● **Work instructions**: Look for the line that contains "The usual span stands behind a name"; output that line and every line after it exactly, through the final line of the material below, and nothing else.

Segment Open

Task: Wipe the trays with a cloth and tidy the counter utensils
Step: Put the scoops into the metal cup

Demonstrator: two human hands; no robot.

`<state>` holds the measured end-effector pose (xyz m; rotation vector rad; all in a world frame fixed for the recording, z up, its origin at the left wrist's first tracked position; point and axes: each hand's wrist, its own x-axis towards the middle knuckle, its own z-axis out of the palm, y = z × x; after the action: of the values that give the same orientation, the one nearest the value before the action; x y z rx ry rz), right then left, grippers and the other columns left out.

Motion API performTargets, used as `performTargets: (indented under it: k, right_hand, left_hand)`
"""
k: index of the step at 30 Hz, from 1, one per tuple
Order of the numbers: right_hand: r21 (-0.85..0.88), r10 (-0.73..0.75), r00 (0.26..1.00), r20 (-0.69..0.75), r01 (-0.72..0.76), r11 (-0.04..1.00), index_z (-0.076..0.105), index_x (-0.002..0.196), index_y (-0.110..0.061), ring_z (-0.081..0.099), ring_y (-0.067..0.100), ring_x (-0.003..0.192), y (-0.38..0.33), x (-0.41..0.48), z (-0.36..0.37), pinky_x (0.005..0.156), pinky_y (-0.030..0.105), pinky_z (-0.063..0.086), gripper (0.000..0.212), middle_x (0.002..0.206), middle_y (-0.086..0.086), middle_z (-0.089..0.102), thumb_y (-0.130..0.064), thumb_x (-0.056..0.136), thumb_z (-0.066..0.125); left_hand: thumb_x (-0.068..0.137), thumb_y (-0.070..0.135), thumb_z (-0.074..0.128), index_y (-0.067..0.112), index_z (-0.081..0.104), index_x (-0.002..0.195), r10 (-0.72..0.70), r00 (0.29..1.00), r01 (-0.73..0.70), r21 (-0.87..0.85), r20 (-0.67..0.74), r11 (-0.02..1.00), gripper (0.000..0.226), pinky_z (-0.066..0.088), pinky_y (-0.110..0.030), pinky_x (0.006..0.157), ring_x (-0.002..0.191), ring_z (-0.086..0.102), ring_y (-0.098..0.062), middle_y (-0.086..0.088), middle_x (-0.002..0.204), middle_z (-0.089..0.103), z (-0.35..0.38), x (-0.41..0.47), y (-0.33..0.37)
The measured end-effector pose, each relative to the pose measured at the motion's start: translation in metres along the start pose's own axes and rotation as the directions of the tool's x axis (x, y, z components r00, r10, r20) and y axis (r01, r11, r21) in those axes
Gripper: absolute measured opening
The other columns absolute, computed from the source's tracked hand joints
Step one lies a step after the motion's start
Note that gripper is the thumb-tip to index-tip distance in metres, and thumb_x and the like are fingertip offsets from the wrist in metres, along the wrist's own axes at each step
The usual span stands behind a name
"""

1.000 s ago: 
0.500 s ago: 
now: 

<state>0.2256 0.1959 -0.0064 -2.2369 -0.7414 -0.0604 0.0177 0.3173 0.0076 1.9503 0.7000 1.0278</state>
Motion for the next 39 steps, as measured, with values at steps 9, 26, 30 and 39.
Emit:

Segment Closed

● **Written answer**:
The usual span stands behind a name
"""

1.000 s ago: 
0.500 s ago: 
now: 

<state>0.2256 0.1959 -0.0064 -2.2369 -0.7414 -0.0604 0.0177 0.3173 0.0076 1.9503 0.7000 1.0278</state>
Motion for the next 39 steps, as measured, with values at steps 9, 26, 30 and 39.
Emit:

Nothing else is part of this exercise.